__WORK ITEM__. Scan the records for "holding". Report each line that includes it.

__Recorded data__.
───

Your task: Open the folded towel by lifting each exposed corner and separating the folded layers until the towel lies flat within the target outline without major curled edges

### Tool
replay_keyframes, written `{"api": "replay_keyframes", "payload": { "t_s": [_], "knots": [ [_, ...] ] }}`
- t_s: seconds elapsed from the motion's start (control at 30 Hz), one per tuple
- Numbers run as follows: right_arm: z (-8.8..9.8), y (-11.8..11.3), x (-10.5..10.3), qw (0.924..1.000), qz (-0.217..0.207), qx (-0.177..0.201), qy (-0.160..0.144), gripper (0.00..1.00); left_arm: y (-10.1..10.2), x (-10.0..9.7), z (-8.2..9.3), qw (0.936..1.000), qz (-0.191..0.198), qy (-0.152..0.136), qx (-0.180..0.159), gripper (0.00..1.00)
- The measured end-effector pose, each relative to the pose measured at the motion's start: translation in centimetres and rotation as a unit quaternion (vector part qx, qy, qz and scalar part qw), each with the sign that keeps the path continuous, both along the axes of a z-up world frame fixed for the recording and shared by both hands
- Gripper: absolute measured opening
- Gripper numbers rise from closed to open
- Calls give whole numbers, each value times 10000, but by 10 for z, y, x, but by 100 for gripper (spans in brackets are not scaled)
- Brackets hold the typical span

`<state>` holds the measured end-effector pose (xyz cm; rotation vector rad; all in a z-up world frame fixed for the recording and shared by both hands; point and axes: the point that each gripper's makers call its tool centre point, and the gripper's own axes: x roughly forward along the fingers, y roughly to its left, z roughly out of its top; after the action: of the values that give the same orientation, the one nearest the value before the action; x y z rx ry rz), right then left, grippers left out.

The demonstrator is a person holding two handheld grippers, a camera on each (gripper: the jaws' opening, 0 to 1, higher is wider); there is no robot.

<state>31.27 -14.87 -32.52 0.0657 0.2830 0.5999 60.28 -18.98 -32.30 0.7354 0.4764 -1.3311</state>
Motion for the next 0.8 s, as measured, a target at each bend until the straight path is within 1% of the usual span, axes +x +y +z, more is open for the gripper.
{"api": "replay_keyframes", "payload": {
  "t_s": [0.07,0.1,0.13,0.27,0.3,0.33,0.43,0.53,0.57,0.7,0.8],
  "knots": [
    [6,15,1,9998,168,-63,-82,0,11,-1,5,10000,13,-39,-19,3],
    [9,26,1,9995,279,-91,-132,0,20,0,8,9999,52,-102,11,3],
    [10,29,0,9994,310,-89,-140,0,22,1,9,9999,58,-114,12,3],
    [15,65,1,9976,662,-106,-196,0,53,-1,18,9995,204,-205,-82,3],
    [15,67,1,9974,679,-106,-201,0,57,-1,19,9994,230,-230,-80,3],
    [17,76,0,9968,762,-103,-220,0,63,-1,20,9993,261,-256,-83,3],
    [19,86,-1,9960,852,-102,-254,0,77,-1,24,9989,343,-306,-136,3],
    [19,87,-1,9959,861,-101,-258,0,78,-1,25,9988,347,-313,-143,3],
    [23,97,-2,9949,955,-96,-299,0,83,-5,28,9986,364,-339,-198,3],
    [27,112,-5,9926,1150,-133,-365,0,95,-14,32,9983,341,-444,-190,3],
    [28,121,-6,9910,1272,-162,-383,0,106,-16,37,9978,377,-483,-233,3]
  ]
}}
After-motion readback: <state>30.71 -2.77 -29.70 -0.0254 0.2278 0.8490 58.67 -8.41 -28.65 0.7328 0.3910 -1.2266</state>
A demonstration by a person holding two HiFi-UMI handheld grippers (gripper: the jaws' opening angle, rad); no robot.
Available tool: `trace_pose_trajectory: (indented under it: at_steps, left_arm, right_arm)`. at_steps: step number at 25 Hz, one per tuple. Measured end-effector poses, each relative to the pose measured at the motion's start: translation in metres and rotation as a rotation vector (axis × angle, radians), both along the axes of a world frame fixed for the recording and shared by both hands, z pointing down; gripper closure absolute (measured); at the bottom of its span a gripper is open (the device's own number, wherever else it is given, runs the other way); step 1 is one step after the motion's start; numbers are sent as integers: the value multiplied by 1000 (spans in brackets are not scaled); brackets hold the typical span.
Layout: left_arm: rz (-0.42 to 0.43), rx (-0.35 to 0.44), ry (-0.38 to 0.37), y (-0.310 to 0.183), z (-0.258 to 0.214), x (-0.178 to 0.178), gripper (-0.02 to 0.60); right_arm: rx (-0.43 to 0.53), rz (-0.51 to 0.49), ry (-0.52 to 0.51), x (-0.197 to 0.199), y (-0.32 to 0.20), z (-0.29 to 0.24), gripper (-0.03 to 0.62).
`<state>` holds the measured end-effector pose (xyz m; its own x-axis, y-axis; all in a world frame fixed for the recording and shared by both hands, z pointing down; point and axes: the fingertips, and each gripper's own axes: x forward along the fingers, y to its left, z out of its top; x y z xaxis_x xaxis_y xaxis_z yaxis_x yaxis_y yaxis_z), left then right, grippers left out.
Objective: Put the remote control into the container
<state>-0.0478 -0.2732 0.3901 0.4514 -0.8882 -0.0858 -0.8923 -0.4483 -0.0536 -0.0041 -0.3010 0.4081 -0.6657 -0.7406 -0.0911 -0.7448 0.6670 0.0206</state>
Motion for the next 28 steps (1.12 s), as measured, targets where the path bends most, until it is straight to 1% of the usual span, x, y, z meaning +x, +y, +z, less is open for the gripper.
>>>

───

__RESPONSE AREA__.
The demonstrator is a person holding two handheld grippers, a camera on each (gripper: the jaws' opening, 0 to 1, higher is wider); there is no robot.
A demonstration by a person holding two HiFi-UMI handheld grippers (gripper: the jaws' opening angle, rad); no robot.

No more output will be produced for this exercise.